* Extracted records *
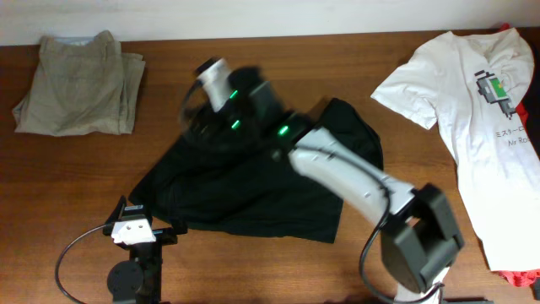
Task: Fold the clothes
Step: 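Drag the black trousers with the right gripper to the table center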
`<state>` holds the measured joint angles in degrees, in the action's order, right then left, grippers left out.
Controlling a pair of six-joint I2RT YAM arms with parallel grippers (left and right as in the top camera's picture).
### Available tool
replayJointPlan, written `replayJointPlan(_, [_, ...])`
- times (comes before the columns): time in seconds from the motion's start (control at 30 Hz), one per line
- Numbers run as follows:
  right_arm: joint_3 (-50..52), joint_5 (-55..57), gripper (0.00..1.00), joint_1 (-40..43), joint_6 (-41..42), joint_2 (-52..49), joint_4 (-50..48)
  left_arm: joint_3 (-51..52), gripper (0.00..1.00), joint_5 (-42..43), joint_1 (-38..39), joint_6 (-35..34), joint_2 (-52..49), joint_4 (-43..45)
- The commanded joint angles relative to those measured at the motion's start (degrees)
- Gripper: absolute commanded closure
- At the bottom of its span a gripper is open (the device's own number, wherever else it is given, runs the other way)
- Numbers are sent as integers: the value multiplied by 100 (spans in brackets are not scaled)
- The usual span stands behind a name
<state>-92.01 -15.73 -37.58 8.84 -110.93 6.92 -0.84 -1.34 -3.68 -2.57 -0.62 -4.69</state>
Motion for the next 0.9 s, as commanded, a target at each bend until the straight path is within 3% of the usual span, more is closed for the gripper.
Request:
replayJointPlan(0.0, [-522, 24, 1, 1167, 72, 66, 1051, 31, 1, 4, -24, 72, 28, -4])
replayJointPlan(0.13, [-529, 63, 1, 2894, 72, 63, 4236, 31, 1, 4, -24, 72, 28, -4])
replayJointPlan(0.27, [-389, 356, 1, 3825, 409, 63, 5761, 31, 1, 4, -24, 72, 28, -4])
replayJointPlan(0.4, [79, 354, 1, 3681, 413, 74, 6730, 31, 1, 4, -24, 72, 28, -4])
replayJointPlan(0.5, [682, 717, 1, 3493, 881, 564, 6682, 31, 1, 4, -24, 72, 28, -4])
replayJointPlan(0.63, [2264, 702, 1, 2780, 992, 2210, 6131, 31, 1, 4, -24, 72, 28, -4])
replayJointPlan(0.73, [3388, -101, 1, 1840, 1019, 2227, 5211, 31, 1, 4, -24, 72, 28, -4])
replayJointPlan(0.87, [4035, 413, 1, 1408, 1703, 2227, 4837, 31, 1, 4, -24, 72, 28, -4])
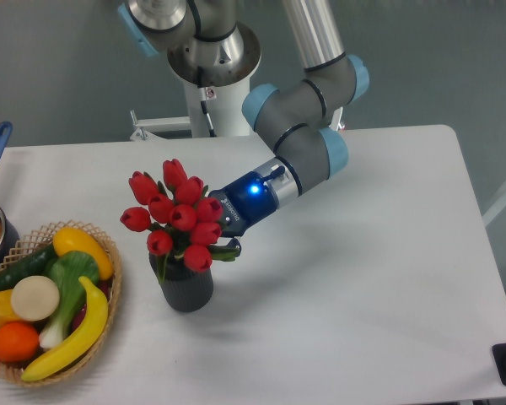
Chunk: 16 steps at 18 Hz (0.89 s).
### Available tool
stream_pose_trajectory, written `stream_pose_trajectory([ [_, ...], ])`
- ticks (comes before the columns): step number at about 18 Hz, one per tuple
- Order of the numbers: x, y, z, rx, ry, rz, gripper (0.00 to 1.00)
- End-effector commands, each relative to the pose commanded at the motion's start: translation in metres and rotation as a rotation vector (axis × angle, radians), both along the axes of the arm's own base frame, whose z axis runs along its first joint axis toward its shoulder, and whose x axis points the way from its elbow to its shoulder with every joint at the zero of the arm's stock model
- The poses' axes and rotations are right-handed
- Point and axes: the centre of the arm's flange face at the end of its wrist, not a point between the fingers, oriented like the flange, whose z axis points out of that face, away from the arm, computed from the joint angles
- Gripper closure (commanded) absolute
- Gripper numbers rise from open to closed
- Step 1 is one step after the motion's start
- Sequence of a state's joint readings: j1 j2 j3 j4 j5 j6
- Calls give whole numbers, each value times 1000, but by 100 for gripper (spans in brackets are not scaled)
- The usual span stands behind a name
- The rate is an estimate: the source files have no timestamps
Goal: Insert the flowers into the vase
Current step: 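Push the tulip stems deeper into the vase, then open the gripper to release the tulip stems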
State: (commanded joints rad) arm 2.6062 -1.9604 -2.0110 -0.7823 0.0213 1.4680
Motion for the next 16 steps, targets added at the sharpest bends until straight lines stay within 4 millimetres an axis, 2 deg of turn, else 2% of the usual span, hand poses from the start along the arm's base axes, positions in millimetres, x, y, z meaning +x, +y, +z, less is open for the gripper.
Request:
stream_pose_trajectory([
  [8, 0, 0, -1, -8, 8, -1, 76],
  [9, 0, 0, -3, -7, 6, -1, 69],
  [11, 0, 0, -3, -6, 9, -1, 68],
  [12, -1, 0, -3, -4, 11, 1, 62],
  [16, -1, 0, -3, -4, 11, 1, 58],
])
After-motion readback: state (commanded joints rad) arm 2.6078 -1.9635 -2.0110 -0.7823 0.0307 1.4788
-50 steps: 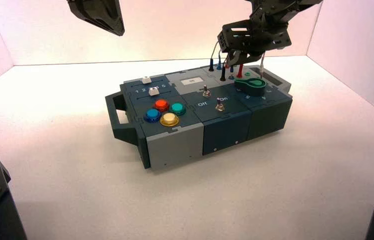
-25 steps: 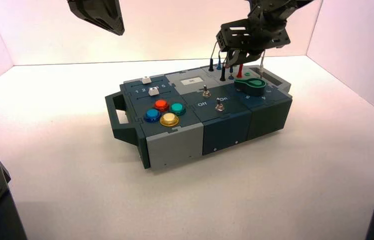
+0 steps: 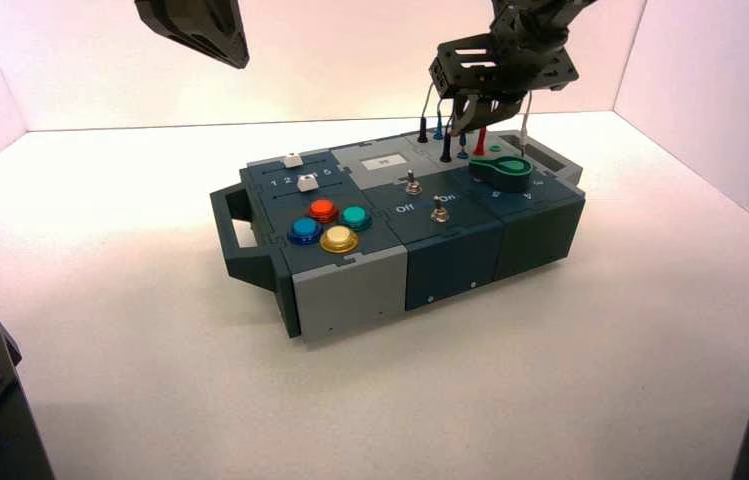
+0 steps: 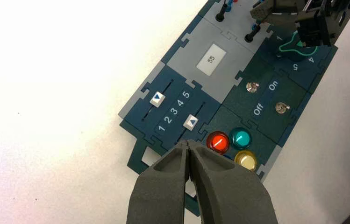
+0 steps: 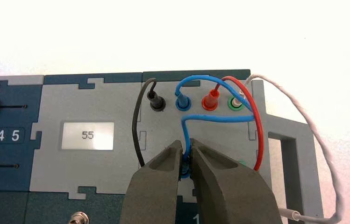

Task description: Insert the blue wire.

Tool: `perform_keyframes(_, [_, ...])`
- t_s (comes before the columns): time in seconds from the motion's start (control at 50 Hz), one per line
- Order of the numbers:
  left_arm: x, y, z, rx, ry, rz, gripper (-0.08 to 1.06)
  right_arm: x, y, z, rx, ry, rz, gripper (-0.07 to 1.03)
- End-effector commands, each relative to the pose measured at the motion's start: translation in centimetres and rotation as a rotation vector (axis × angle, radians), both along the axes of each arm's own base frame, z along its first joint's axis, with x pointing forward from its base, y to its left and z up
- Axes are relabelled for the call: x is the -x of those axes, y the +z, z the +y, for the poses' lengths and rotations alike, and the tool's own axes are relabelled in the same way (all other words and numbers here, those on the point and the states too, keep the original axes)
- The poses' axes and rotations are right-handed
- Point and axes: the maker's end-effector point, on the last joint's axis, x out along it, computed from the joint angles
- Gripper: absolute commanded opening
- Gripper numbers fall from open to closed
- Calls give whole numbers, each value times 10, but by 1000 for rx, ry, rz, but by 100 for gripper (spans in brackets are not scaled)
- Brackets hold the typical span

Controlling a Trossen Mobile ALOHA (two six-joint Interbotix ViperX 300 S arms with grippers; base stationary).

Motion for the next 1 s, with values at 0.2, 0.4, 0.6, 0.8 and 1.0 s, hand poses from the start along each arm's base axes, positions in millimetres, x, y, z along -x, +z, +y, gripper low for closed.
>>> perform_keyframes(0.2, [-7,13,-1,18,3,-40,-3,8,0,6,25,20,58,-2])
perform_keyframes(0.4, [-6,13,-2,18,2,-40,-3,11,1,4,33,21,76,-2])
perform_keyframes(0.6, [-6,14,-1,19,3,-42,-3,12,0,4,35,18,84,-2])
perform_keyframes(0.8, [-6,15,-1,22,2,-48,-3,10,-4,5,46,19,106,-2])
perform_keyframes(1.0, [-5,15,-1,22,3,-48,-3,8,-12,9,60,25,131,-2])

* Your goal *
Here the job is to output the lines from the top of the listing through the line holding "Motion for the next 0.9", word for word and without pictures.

* Answer section *
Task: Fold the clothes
Step: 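Drag the black trousers with the right gripper to the table center
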`<state>` holds the measured joint angles in degrees, in the action's order, right then left, grippers left out.
Controlling a pair of six-joint I2RT YAM arms with parallel grippers (left and right as in the top camera's picture).
### Available tool
replayJointPlan, written `replayJointPlan(_, [_, ...])`
- times (comes before the columns): time in seconds from the motion's start (control at 30 Hz), one per line
- Numbers run as follows:
  right_arm: joint_3 (-50..52), joint_5 (-55..57), gripper (0.00..1.00), joint_1 (-40..43), joint_6 (-41..42), joint_2 (-52..49), joint_4 (-50..48)
  left_arm: joint_3 (-51..52), gripper (0.00..1.00), joint_5 (-42..43), joint_1 (-38..39), joint_6 (-35..34), joint_2 (-52..49), joint_4 (-43..45)
- The commanded joint angles relative to those measured at the motion's start (degrees)
- Gripper: absolute commanded closure
- At the bottom of its span a gripper is open (the device's own number, wherever else it is given, runs the other way)
- Numbers are sent as integers: the value multiplied by 100 (spans in brackets are not scaled)
- The usual span stands behind a name
<state>-92.01 -15.73 -37.58 8.84 -110.93 6.92 -0.84 -1.34 -3.68 -2.57 -0.62 -4.69</state>
Motion for the next 0.9 s, as commanded, a target at each bend until the straight path is within 3% of the usual span, more is closed for the gripper.

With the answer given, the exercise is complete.